By Julian Bajkowski
The mining industry has given the cold shoulder to a renewed push from local governments, engineers and the federal bureaucracy to introduce a national ‘user-pays’ road-funding system to arrest the deteriorating state of regional roads.
The resources sector now looks unlikey to come on-board with broader federal efforts to reform the revenue base for millions of kilometres of bitumen.
Councils and engineering groups have been advocating for the introduction of a new road funding system that would transfer road upkeep costs to heavy vehicle owners and operators based on the mass of vehicles and which roads they use.
Federal treasury has also thrown its weight behind the idea.
Along with trucking and transport firms, the minerals sector is regarded by many councils as a logical target for any new user pays road system because of its reliance on road transport to convey equipment and supplies to mine sites.
The contribution of trucks to the deteriorating condition of roads is a serious issue for many cash-strapped councils which are increasingly forced to choose between the upkeep of bitumen or the delivery of essential services to constituents.
However the minerals lobby argues it already contributes substantial revenues to governments and that the issue of funding distribution is one for governments to sort out among themselves.

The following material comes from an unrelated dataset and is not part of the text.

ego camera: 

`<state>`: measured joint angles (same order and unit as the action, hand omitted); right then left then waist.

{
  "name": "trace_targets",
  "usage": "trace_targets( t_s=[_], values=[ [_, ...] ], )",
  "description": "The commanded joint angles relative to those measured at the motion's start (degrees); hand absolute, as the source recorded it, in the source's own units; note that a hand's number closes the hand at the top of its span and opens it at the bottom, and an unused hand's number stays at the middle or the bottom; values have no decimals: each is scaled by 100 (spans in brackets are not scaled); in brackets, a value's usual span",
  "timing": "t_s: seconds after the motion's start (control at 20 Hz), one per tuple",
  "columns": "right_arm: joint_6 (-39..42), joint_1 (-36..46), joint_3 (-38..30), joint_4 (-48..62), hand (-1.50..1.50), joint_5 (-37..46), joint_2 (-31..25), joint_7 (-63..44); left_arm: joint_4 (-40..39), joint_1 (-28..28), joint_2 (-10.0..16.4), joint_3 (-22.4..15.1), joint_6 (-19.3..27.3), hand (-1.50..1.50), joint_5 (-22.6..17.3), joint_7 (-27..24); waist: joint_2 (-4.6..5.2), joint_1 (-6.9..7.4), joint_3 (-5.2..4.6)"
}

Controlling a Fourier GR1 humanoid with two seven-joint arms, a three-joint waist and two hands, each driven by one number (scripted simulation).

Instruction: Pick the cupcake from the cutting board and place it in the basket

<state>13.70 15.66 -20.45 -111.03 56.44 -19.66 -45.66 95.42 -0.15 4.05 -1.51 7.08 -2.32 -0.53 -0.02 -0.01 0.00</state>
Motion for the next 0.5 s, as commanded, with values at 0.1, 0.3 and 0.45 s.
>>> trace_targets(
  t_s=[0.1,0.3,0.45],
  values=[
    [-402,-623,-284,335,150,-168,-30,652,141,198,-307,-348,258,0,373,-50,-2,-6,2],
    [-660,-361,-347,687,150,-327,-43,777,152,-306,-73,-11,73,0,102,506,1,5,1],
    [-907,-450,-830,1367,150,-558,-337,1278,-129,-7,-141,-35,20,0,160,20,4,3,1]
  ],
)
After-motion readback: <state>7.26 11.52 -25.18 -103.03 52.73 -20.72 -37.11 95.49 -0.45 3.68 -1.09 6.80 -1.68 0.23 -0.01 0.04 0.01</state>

A spokesman for the mining industry’s peak body, the Minerals Council of Australia told Government News that the resources sector was already providing “pretty generous inputs” to government coffers through the $20 billion in taxes and royalties levied each year.
He said that the majority of mining product was conveyed by rail – on tracks built by miners – to ports.
“If councils think they need more then perhaps they should look to government,” the Minerals Council spokesman said.
A core issue for local governments is that under the existing funding model, the price of road maintenance can outstrip the revenue available, in turn creating longer term problems for the viability of local governments.
At the same time, mining exploration is facing increased oppostion from farmers and environmental groups in some regional areas through the growth of the 'Lock-the-Gate' campaign.
But it now looks unlikely that either councils or Canberra will forgo the notion of user-funded roads without a fight, not least because the Henry Review of taxation suggested that fuel taxes be replaced with the more localised model that distributes funds based on traffic that causes wear and tear.
In March 2012, the head of Treasury’s Markets Group, Jim Murphy, said in a speech that it was “imperative that we, as a nation, come to grips with our infrastructure funding challenges.”
“It's a generally accepted proposition among economists that user charging can help to promote economic efficiency,” Mr Murphy said.
“The idea is that those who use a piece of infrastructure – for instance, a road – pay for that usage. Under a user charging approach, ideally, the costs associated with the infrastructure would not generally be subsidised by non-users, through taxes or other means”
Mr Murphy said that in light of the fiscal challenges facing governments, user charging was an effective way for governments to create opportunities for greater private sector investment in infrastructure.
“It leads to revenue streams that widen the scope of commercially attractive projects,” Mr Murphy said.
“This can also help take some of the funding pressure off governments and allow them to focus their funding efforts on projects that may not be well suited to user charging arrangements.”